La gestion de la pandémie offre un observatoire commode des performances de ces variétés de capitalisme. Le bilan russe est très mauvais, notamment en ce qui concerne la vitesse de diffusion du virus et le taux de mortalité. Le monde anglo-saxon a lui aussi mal maîtrisé la propagation du virus, mais a été excellent en capacité d’innovation. Grâce à ses marchés ouverts, flexibles, et favorables au risque, les stratégies de vaccination y ont été promptes et efficaces. En revanche, l’État social européen et le totalitarisme chinois ont un peu trainé sur la vaccination, mais été plus performants concernant la diffusion du virus, et surtout la cohésion sociale. Point non négligeable : l’Europe a préservé sa démocratie, alors que la Chine développait un contrôle social orwellien.
Les tournants ouest-européens
Le monde est désormais le terrain d’affrontement de ces différents modèles de couplage entre l’État et le capitalisme. La bonne nouvelle est que même s’il présente des désavantages, le modèle ouest-européen est plutôt adapté aux défis de l’heure. Au contraire de celle des États-Unis, notre culture politique reste (même à droite de l’éventail politique) largement favorable à une régulation étatique de l’économie, tout en préservant démocratie et cohésion sociale. Entre le "trop d’État" chinois, le "pas assez d’État" états-unien, et l’État militaro-maffieux russe, l’Europe offre une alternative crédible.

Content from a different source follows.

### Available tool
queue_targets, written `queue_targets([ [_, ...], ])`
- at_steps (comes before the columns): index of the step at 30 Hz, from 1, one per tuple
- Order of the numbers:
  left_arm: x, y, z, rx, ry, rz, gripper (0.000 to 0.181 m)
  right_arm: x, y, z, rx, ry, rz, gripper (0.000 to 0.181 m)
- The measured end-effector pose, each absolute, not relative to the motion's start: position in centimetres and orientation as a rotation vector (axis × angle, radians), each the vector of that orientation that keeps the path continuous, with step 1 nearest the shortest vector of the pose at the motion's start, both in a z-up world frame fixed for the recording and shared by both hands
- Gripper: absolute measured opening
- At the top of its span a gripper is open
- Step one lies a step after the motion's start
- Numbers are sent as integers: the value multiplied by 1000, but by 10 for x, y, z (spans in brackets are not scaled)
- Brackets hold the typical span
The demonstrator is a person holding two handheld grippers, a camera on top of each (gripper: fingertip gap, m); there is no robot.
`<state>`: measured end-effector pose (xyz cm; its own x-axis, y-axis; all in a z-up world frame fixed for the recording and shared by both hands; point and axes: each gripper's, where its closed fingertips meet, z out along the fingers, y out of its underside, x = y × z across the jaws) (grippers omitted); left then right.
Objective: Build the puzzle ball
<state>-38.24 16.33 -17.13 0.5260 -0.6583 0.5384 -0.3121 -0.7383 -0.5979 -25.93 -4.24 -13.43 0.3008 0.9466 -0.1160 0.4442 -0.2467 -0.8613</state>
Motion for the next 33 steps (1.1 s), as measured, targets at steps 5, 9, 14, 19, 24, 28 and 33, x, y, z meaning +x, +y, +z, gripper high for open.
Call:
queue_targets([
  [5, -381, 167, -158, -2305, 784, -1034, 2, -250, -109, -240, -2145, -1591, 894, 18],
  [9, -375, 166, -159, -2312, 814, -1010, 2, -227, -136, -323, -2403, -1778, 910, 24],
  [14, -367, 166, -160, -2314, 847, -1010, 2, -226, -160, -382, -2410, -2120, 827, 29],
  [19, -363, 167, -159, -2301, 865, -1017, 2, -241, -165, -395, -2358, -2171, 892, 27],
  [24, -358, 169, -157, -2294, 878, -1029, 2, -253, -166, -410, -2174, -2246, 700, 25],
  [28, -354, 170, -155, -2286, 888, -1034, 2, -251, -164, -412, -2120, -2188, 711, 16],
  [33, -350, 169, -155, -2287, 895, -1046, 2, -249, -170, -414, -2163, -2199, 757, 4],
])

(...) Cependant, sans une réforme profonde de ses institutions monétaires et budgétaires, l’Europe ne pourra pas garantir la durabilité de ses investissements sociaux.
La crise ukrainienne contraint, elle aussi, à prendre un grand tournant en matière de sécurité. Il ne s’agit pas seulement de renforcer le potentiel militaire de l’Europe. Dans un monde global, tout peut se transformer en armes de guerre : les médias et les réseaux sociaux, les infrastructures énergétiques, les échanges commerciaux et même les migrations de populations désemparées. Le temps du libre-échange écervelé, du désarmement des esprits et de la naïveté informatique est définitivement derrière nous.
(...) Les années 1990 ont ouvert une voie royale aux constructeurs des marchés. La phase II de la globalisation appelle des constructeurs d’État.